Opening a Restaurant: How to Open a Restaurant in 6 Steps

Opening a restaurant is no easy feat. It takes confidence, conviction and a whole lot of patience.

When done right, however, it can be one of the most rewarding businesses you can start.

If you’ve read this far, you’re probably seriously considering how to open a restaurant. Well, that’s exactly what this post will help you with

Let’s dive in!

1. Start with a business plan
2. Find a location
3. Get funding
4. Get licensed
5. Develop a menu
6. Hire staff

1. Start with a business plan

If you have a solid restaurant business plan for your restaurant before opening a restaurant, you can minimize the risk of failure, stand out from the competition and claim a nice slice of the industry’s aggregated revenue.

Solidify your concept

Provide a strong overview of your restaurant concept. That includes what type of food you’ll be serving, the service type and style, as well as any other design details that strengthen your overall restaurant concept.

Define your target market 

Clearly outline your primary target market. How old are they? What are their interests (asides from food)? What’s their average income? Is there a specific area of the city where a high concentration of them live?

Outline your service type

If you envision your establishment having a specific service style, you need to clearly communicate that to potential investors. Will it be fast-casual, fine dining, quick-service, self-service?

All of these service types have a unique model and imply a far different customer experience. For instance, a quick-service restaurant’s priority is serving high volumes of customers, whereas a fine dining restaurant focuses on boosting the table spend of a smaller volume of customers.

Include a sample menu

Developing your menu is arguably the most important part of starting a restaurant. Be sure to include a mockup of your menu (logo included). Each menu item should have an estimated cost based on a detailed cost analysis.

Typically, your food cost should be between 30% – 35%. The price you pay for ingredients influences how much you charge customers for that dish.

Once you have the estimated cost and price of each menu item, it enables you to determine your estimated average check value and create financial projections.

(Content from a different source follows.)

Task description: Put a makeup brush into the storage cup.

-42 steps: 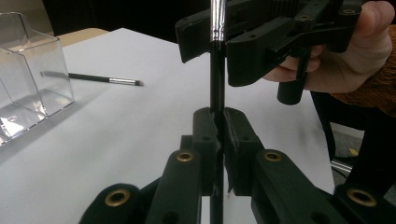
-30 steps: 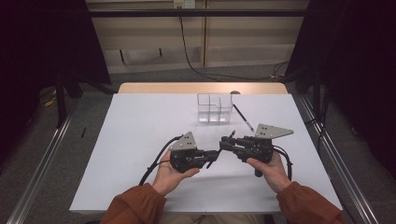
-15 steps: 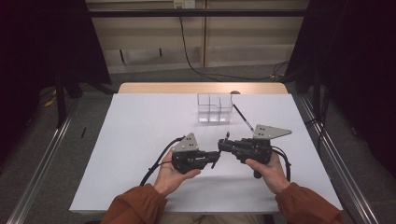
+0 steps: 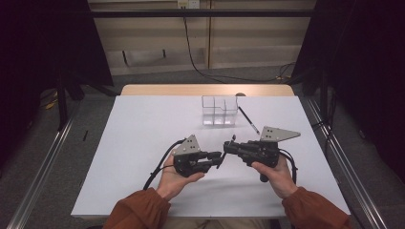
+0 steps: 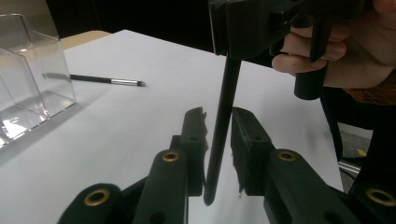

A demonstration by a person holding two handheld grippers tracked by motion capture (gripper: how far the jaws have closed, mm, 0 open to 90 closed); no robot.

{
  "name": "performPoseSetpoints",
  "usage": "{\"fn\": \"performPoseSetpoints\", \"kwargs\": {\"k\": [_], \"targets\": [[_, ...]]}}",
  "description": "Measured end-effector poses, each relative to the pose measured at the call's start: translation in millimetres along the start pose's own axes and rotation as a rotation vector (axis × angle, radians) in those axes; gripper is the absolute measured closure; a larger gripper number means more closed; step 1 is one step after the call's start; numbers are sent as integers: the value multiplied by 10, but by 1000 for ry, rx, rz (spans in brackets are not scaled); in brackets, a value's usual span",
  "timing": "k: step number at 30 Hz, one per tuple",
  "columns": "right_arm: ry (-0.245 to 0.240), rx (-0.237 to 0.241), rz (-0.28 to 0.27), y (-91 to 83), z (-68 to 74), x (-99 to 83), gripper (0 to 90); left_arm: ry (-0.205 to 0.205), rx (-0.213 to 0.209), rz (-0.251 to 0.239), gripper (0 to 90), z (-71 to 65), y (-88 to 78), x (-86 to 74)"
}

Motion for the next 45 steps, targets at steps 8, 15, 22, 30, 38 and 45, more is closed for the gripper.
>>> {"fn": "performPoseSetpoints", "kwargs": {"k": [8,15,22,30,38,45], "targets": [[-9,-16,10,-41,-41,-16,837,-31,25,-25,625,57,-96,27],[-2,-25,15,-69,-71,-24,837,-55,58,-45,459,106,-175,26],[-16,-38,29,-105,-100,-52,837,-92,121,-76,237,195,-291,26],[-16,-44,37,-125,-116,-52,837,-121,180,-98,64,244,-472,63],[-11,-64,40,-161,-173,-57,837,-127,212,-117,30,299,-687,64],[-12,-63,51,-144,-189,-68,837,-137,224,-133,30,328,-834,9]]}}
Point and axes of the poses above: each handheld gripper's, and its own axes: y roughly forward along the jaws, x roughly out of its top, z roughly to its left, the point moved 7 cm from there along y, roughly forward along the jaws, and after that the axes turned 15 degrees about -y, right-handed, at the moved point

Ultimately, your menu is the key to your restaurant’s success. You want to make it as profitable as possible, while still fitting into your restaurant’s theme and target customers.

Create a budget and financial statement

If you haven’t hired an accountant, you should. Have an accountant with a wealth of experience in the industry guide you through this part of your restaurant business plan.

Prior to making any projections, your accountant will want to know the approximate amount of seats you plan on having, what you anticipate your average check value to be, and how many services you plan on having per day. Conservative estimations are always best.

An accredited and experienced accountant will know the most important projections to include in your business plan. Typically, investors want to see a break-even analysis, a capital requirements budget, and a pro forma profit and loss statement that covers your first three to five years of operation.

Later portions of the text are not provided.